O bebê como estrangeiro

Parentalidade | 01/06/2024

A questão sobre o estrangeiro, aquele que vem de outro lugar, que fala outra língua, tem outros costumes e outra visão de mundo e da vida, já consumiu muita tinta e muito rolo de filme. É um tema que está sempre na ordem do dia. Como entender e como se fazer entender por aquele que pensa com palavras diferentes das nossas, nomeia as coisas do mundo com expressões desconhecidas, que se alimenta com frutos que nunca vimos, que canta num ritmo estranho para nós? Isso sem falar no modo inusitado com que nosso vizinho de porta resolve seus problemas de condomínio. Estrangeiro somos todos. Os Ets estimulam nossa imaginação: como seria encontrar um, o que faríamos para tentar estabelecer algum contato e entender ou sermos entendidos?

“Tenho tido uma sensação de não pertencimento, não pertenço a lugar nenhum. É muito estranho”. Essa frase foi escrita por uma participante da Roda de Conversa organizada pelo Gamp 21. Pequena frase, acurada, especialmente precisa, que condensa um capítulo de muitas paginas a respeito das condições do exercício da maternidade. Quem não pertence, o bebê, a mãe? Os dois?

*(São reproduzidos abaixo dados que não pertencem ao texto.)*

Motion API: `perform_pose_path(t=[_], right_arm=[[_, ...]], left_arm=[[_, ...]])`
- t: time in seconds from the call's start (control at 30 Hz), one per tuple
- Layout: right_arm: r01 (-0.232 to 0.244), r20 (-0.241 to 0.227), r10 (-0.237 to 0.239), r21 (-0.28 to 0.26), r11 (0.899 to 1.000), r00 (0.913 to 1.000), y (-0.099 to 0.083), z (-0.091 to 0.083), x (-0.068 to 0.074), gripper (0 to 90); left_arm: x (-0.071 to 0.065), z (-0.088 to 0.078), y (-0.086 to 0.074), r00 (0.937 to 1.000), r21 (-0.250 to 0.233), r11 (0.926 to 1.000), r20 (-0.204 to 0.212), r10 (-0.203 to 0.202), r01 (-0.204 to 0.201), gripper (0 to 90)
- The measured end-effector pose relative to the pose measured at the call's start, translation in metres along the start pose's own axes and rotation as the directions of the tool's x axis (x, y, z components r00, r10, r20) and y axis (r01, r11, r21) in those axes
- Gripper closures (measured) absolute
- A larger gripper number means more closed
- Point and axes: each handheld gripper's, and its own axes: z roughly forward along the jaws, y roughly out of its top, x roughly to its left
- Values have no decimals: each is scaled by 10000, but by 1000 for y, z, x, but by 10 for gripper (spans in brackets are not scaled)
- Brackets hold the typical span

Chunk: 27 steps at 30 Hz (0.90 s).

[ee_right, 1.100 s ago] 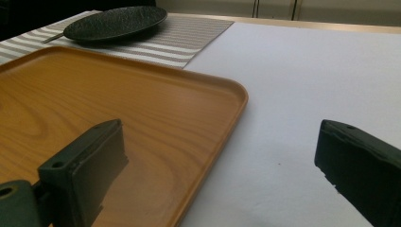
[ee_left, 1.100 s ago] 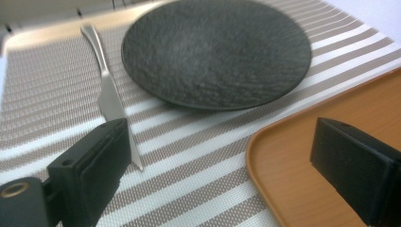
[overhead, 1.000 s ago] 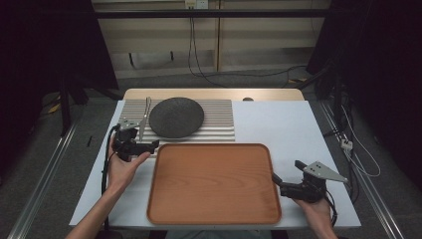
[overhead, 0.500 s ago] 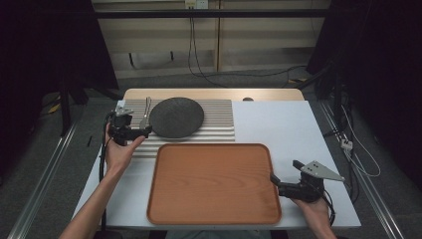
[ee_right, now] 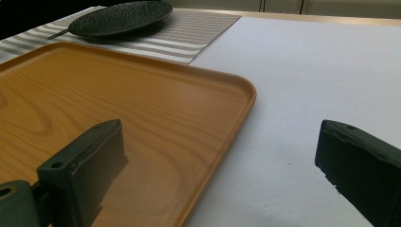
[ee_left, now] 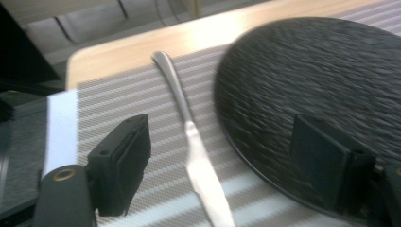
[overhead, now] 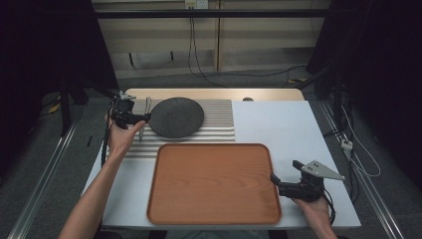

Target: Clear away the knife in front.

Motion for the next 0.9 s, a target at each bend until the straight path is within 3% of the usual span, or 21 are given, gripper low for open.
perform_pose_path(t=[0.2,0.33,0.5,0.7,0.87,0.9], right_arm=[[-76,-10,76,-12,10000,10000,0,1,-2,23],[-127,-18,127,-8,9999,9999,0,1,-3,23],[-148,-40,148,8,9999,9999,-1,1,-4,23],[-192,-87,193,35,9998,9998,-1,1,-4,23],[-248,-96,248,45,9997,9996,-1,0,-4,23],[-255,-91,255,45,9997,9996,-2,0,-4,23]], left_arm=[[11,15,10,9994,149,9996,-269,-219,223,262],[13,26,12,9988,310,9995,-487,-12,27,300],[18,42,14,9991,589,9980,-376,-205,227,358],[27,62,8,9932,758,9910,-450,-1075,1107,453],[29,72,9,9931,1044,9884,-520,-1056,1106,551],[28,74,9,9906,923,9870,-495,-1278,1319,569]])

O bebê nasce, sem dúvida, com um bom repertório: conhece a voz da mãe e do pai (se este viver próximo da mãe), conhece o estilo de movimentação dela (levantar, sentar, caminhar, deitar), seu cheiro. Quando têm sorte mãe e bebe são colocados em contato assim que ele nasce: ele busca ativamente o peito e o olhar da mãe. Quando colocado no colo do pai também busca imediatamente seu olhar. Neste momento ele já formula uma pergunta: por que você queria que eu nascesse? O bebê nasce com um potencial gigante para seguir vivo: para aprender o que lhe for dado a aprender. A buscar contato, a se comunicar.

Quem organiza o contato e a comunicação são os cuidadores. O bebê tem o potencial para acolher o contato e responder, ele é ávido por ser visto, ouvido, sentido e amado. Cada mãe e pai é que vão, com sua experiência pessoal de terem sido filhos (portanto bebês) e aquela acumulada nos anos de convivência e aprendizado na vida supor o que ele quer e precisa. A linguagem com a qual o bebê se comunica é corporal, e deve ser lida e interpretada pelos pais. Os choros, a expressão facial, os gestos e forma de se movimentar, cada um vai compondo com as palavras com as quais os pais entendem e leem o que talvez o bebê esteja tentando expressar. Essa relação entre a fala corporal do bebê e as palavras com as quais os pais vão nomeando-as e suas ações correspondentes é que vão estabelecendo a relação. É neste sentido que o bebê é um estrangeiro, que chega sem falar nossa língua, sem conhecer nossos costumes. Vem de outro lugar e terá que se familiarizar com sua nova moradia junto com seus cuidadores. Aprender a língua, usos e costumes. dos quais ainda nada sabe.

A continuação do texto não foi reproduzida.